Carter and Weinstein: Look Beyond Ten Years

In an op-ed in POLITICO, former Senate Budget Committee staffer James Carter and Fiscal Commission adviser Paul Weinstein advised lawmakers to look beyond the short-term fiscal picture and the next ten years to the longer term. They note that too much focus has been on improvements in the near term due to legislative changes and technical re-estimates.

Since August 2010, Washington has achieved roughly $2.7 trillion in deficit reduction over the next decade, plus additional savings totaling $1.2 trillion if the “sequestration” spending cuts remain in place. This may all seem like good news, but as those outside of Washington know, life goes on beyond the 10-year budget projections offered by the Congressional Budget Office. And in that context, the deficit reduction to date has ignored the true drivers of our national debt.

In fact, the longer-term picture is devastating. According to the Committee for a Responsible Federal Budget, by 2026, we will return to $1 trillion annual deficits and the federal debt will be headed toward unprecedented levels. By 2031, mandatory spending — Medicare, interest payments and other spending not controlled by Congress through the appropriations process — will consume ALL federal revenue. Think about that: Every penny collected in taxes will have been allocated before Congress even gavels into session.

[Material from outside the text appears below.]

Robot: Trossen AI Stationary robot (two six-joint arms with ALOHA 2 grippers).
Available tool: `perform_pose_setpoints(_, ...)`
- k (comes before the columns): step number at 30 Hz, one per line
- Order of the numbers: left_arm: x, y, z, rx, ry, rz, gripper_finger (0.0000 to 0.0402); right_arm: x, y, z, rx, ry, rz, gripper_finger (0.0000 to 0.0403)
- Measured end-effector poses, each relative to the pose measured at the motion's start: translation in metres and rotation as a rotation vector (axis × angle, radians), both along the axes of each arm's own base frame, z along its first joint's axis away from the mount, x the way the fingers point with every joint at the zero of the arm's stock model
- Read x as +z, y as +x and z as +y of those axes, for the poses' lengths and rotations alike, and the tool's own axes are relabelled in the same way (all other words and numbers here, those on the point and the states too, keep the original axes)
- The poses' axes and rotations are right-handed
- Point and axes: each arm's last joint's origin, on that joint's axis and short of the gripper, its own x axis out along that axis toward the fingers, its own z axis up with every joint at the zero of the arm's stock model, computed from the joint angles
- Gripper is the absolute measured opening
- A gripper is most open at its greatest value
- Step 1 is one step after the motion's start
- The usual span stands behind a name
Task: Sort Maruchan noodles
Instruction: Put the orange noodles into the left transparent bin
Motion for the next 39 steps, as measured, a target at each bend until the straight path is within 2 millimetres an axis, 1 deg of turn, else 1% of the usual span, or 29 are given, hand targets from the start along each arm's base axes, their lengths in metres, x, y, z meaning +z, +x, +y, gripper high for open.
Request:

In 2033, the Social Security trust fund will run dry and incoming payroll taxes will cover only 77 cents on every dollar promised to beneficiaries. In the same year, interest payments alone will total $1.8 trillion! Meanwhile, critical investments ranging from education to infrastructure will be squeezed ever smaller.

They argue that a way to shift the focus of policymakers away from the short term and more towards the long term is in how the budget is presented. They specifically tout the INFORM Act, which requires the Congressional Budget Office, Government Accountability Office, and Office of Management and Budget to incorporate longer-term fiscal gap and generational accounting analysis into their long-term outlooks. It also requires the CBO to do these calculations for bills they score that have an effect of 0.5 percent of GDP or greater over the next ten years.

We have stressed repeatedly that the long-term fiscal outlook is much more relevant than what happens in the near term. The INFORM Act is one way of putting the long-term outlook on equal footing with the current-year and ten-year projections that get attention today. Even though long-term projections are inherently more uncertain, they are what ultimately must be made to look sustainable so as not to unduly burden future generations.